§ Activity
Your reply should be an exact copy of every entry, with the pictures removed.

§ Saved entries
*** Block opens ***
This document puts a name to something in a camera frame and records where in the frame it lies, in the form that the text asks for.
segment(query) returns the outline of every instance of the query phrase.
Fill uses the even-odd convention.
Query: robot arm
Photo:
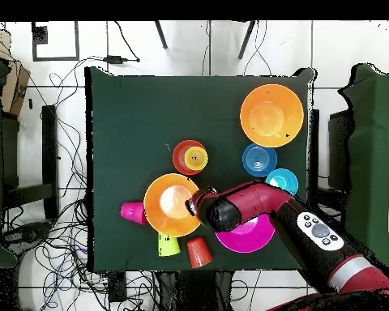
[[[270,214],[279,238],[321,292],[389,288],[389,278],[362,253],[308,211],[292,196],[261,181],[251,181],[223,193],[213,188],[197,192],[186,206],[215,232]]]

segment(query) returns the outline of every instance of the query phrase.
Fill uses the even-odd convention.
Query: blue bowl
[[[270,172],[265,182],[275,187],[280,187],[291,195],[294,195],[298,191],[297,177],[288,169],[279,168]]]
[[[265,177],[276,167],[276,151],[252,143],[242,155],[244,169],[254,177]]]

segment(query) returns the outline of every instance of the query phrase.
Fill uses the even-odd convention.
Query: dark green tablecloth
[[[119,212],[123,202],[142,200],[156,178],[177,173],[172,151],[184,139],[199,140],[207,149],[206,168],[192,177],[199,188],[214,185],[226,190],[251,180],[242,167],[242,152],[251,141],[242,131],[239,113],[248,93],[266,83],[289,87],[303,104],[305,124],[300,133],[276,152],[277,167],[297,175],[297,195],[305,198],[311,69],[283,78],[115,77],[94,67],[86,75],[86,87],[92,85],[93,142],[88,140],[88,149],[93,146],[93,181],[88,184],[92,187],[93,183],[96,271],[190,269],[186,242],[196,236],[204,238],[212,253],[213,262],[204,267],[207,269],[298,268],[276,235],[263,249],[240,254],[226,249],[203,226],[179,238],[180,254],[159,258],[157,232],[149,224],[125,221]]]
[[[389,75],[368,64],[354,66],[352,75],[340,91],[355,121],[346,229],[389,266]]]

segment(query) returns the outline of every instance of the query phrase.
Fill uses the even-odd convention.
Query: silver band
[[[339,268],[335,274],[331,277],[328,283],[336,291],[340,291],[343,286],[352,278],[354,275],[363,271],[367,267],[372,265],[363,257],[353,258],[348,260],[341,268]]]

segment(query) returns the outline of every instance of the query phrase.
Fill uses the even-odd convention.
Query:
*** Block closes ***
§ Result of this exercise
This document puts a name to something in a camera frame and records where in the frame it lies, in the form that the text asks for.
segment(query) returns the outline of every instance of the query phrase.
Fill uses the even-odd convention.
Query: robot arm
Photo:
[[[270,214],[279,238],[321,292],[389,288],[389,278],[362,253],[308,211],[292,196],[261,181],[251,181],[223,193],[213,188],[197,192],[186,206],[215,232]]]

segment(query) returns the outline of every instance of the query phrase.
Fill uses the even-odd convention.
Query: blue bowl
[[[270,172],[265,182],[275,187],[280,187],[291,195],[294,195],[298,191],[297,177],[288,169],[279,168]]]
[[[265,177],[276,167],[276,151],[252,143],[242,155],[244,169],[254,177]]]

segment(query) returns the outline of every instance of the query phrase.
Fill uses the even-odd convention.
Query: dark green tablecloth
[[[119,212],[123,202],[142,200],[156,178],[177,173],[172,151],[184,139],[199,140],[207,149],[206,168],[192,177],[199,188],[214,185],[226,190],[251,180],[242,167],[242,152],[251,141],[242,131],[239,113],[248,93],[266,83],[289,87],[303,104],[305,124],[300,133],[276,152],[277,167],[297,175],[297,195],[305,198],[311,69],[283,78],[115,77],[94,67],[86,75],[86,87],[92,85],[93,142],[88,140],[88,149],[93,146],[93,181],[88,184],[92,187],[93,183],[96,271],[190,269],[186,242],[196,236],[204,238],[212,253],[213,262],[204,267],[207,269],[298,268],[276,235],[263,249],[240,254],[226,249],[203,226],[179,238],[180,254],[159,258],[157,232],[149,224],[125,221]]]
[[[389,75],[368,64],[354,66],[352,75],[340,91],[355,121],[346,229],[389,266]]]

segment(query) returns the outline of every instance of the query phrase.
Fill uses the even-odd convention.
Query: silver band
[[[339,268],[335,274],[331,277],[328,283],[336,291],[340,291],[343,286],[352,278],[354,275],[363,271],[367,267],[372,265],[363,257],[353,258],[348,260],[341,268]]]

segment(query) returns the outline of every instance of the query phrase.
Fill uses the even-odd convention.
Query:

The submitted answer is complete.